Marcelo Sampaio toma posse como ministro da Infraestrutura, em março de 2022, durante o governo de Jair Bolsonaro (PL)
Marcelo Sampaio toma posse como ministro da Infraestrutura, em março de 2022, durante o governo de Jair Bolsonaro (PL)

Filipe foi alvo de questionamentos da Associação dos Servidores da Agência Nacional de Águas (Aságuas). A entidade chegou a entrar com um mandado de segurança no Supremo Tribunal Federal (STF) contra a aprovação do nome dele para agência reguladora.
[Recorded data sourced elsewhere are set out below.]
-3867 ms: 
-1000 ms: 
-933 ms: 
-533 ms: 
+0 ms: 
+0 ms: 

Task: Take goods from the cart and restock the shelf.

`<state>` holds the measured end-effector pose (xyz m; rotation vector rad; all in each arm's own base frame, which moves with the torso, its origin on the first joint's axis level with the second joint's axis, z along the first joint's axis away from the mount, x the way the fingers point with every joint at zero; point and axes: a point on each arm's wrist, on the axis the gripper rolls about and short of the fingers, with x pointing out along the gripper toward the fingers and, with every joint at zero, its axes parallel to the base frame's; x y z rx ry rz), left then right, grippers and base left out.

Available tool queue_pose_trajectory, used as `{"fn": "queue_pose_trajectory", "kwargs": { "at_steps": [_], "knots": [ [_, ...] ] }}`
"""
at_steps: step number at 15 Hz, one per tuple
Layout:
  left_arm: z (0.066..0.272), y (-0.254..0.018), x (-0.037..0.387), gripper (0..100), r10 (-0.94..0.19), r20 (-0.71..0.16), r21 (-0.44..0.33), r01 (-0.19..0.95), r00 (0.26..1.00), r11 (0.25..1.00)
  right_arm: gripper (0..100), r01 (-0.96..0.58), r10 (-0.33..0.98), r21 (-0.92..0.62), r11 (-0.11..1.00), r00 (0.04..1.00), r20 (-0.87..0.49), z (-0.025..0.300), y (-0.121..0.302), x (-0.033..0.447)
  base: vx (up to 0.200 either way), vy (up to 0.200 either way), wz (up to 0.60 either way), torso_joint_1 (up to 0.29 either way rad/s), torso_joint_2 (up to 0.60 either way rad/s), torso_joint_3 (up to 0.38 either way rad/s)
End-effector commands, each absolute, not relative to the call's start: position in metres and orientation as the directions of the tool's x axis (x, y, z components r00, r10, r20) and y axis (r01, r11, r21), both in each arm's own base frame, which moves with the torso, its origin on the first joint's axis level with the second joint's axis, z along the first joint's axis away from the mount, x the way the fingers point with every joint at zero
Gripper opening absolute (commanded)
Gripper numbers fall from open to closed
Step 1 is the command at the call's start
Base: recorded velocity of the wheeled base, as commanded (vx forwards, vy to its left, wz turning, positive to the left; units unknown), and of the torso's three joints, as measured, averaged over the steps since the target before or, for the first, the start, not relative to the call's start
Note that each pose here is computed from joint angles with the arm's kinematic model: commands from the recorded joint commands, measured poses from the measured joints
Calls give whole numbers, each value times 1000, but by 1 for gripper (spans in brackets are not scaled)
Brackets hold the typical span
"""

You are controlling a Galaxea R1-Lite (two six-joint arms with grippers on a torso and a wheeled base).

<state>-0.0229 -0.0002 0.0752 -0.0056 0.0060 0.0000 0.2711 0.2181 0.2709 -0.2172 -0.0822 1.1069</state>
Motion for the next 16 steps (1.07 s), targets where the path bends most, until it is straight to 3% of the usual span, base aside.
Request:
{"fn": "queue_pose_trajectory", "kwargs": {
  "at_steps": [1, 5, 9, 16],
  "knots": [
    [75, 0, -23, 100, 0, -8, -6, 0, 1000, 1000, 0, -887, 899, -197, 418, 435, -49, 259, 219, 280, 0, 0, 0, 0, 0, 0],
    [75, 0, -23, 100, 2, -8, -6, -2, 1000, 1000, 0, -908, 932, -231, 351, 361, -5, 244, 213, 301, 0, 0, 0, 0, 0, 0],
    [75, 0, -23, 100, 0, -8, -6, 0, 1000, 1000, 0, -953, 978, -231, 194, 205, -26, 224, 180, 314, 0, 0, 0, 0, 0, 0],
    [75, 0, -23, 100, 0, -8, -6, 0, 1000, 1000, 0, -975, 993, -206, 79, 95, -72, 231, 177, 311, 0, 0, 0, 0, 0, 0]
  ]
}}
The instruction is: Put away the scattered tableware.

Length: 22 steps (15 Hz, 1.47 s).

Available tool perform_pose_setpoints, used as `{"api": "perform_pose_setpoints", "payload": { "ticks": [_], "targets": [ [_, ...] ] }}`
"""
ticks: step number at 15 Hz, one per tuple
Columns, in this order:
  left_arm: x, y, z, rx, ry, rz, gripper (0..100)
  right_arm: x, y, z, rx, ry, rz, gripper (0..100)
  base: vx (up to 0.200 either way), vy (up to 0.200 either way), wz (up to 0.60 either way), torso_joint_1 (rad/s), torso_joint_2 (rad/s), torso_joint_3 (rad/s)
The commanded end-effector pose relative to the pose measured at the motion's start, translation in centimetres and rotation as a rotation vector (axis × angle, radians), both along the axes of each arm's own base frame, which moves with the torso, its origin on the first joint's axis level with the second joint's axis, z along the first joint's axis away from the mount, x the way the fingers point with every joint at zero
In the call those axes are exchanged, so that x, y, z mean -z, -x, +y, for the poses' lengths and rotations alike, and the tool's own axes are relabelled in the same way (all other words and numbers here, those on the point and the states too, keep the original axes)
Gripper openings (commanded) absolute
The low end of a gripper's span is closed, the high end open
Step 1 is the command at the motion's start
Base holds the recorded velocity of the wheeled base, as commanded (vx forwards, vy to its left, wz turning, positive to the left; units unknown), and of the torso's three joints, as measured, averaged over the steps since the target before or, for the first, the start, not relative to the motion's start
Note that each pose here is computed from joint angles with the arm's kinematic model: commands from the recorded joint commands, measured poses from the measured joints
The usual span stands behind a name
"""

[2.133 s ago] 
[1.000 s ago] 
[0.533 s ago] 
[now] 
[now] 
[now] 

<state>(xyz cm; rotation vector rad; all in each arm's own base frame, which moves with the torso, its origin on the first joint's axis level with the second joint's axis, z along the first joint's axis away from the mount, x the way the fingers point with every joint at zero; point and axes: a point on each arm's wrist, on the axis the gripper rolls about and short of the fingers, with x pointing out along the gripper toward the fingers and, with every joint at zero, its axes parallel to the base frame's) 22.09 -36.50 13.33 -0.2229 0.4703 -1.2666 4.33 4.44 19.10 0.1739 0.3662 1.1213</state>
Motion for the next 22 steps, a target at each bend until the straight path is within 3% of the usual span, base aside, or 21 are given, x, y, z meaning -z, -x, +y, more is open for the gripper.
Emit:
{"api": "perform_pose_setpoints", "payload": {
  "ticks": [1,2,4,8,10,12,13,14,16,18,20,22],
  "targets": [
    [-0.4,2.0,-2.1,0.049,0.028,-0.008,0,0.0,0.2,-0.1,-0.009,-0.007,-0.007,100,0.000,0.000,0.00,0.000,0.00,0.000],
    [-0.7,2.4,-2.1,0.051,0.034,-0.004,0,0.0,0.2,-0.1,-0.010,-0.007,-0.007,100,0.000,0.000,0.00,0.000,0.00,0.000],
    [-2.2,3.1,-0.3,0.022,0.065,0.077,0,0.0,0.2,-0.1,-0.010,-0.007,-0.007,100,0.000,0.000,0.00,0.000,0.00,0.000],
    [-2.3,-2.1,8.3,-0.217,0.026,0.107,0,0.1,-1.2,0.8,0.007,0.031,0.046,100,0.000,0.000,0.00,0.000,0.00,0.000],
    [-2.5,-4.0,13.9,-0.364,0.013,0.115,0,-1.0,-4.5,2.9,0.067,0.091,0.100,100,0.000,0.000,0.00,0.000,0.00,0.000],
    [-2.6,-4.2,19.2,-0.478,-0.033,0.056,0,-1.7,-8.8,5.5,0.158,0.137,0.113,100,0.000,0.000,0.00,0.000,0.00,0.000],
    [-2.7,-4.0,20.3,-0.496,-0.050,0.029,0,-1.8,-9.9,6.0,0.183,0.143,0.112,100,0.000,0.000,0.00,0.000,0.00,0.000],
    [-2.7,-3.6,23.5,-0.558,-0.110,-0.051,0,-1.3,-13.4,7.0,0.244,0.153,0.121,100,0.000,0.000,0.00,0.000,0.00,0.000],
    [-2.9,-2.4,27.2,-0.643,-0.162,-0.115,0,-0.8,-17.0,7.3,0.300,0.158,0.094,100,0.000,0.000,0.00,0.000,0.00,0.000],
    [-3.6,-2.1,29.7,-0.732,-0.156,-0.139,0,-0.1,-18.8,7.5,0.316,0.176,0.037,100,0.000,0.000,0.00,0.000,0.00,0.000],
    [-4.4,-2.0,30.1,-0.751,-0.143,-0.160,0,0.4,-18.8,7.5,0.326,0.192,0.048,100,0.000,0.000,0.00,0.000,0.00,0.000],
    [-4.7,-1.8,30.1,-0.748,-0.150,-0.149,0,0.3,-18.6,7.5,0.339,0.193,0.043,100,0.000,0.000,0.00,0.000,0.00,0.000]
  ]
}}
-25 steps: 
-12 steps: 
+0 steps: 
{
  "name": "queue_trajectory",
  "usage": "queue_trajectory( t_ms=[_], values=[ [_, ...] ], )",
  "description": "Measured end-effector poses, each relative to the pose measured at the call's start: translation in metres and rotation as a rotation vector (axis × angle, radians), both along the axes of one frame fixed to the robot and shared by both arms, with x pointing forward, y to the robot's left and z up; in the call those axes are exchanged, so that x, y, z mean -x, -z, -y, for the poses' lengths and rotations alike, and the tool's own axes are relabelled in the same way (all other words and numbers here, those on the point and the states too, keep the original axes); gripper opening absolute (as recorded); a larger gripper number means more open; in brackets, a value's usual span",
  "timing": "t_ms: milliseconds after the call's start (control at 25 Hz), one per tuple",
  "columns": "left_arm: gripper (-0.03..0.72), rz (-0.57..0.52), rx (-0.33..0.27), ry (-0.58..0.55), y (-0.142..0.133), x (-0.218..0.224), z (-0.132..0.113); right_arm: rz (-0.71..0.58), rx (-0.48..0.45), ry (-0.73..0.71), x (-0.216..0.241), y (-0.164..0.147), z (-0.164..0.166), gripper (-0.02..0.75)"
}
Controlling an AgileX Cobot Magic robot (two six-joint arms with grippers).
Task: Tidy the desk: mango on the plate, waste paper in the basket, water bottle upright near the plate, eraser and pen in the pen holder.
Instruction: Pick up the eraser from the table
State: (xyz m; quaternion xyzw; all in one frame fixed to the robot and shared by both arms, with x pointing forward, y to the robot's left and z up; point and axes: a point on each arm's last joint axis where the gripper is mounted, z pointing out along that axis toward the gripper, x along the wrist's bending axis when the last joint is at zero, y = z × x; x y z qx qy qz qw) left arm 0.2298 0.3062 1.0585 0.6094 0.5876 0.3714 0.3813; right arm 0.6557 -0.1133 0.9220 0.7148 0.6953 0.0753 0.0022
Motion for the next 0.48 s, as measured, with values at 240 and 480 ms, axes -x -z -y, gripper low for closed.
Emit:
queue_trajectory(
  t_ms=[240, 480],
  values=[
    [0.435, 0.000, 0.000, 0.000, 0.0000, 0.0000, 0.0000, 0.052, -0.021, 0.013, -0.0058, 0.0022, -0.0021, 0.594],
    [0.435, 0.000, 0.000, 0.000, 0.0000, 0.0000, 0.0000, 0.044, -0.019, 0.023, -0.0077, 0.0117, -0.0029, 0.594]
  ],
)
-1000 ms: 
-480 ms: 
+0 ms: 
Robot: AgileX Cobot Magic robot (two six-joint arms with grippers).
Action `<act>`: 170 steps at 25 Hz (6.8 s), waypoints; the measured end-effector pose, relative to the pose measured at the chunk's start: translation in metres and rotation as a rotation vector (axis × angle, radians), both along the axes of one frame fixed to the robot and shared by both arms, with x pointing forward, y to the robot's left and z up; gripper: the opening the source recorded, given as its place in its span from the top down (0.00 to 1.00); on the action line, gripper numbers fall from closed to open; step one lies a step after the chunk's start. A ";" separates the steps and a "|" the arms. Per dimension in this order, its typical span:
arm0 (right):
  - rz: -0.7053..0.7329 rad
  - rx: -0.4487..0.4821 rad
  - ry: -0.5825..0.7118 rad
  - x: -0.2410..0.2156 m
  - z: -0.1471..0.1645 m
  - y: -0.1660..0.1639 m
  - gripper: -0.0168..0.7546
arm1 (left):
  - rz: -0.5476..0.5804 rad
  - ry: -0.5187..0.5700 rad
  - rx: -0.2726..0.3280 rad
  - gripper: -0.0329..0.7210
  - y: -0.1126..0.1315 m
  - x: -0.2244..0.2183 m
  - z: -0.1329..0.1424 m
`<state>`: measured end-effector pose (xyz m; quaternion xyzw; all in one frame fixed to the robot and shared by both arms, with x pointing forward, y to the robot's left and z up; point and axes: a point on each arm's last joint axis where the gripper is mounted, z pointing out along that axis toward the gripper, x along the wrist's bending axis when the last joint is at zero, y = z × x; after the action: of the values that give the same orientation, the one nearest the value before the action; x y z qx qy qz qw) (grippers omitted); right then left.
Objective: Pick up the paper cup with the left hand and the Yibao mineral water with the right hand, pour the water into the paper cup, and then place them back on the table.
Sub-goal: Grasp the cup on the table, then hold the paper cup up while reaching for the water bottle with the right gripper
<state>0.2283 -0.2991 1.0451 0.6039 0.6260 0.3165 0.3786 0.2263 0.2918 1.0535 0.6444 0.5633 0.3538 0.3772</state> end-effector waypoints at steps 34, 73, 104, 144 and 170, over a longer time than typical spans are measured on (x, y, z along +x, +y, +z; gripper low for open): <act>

Aságuas alegou que Sampaio não reunia os requisitos mínimos determinados em lei, especificamente no que concerne à experiência profissional.

Servidor público da carreira do Ministério Público do Trabalho (MPT), Filipe Sampaio é advogado e professor dos cursos de Análise e Melhoria de Processos e Gestão de Processos com Foco em Invocação, pela Escola Nacional de Administração Pública (Enap).

“Ao analisar o currículo de Filipe Cunha é possível constatar que, não fosse por um curso de pós-graduação a distância realizado junto à Faculdade Unyleya, cujo término ocorreu em 2021, não haveria qualquer menção ao campo de atuação da ANA, seja porque sua graduação não é compatível com a agência – vez que é um cientista político –, seja por não possuir sequer experiência profissional em área correlata, quiçá na área da agência”, assegurou a Aságuas à época na petição enviada ao STF.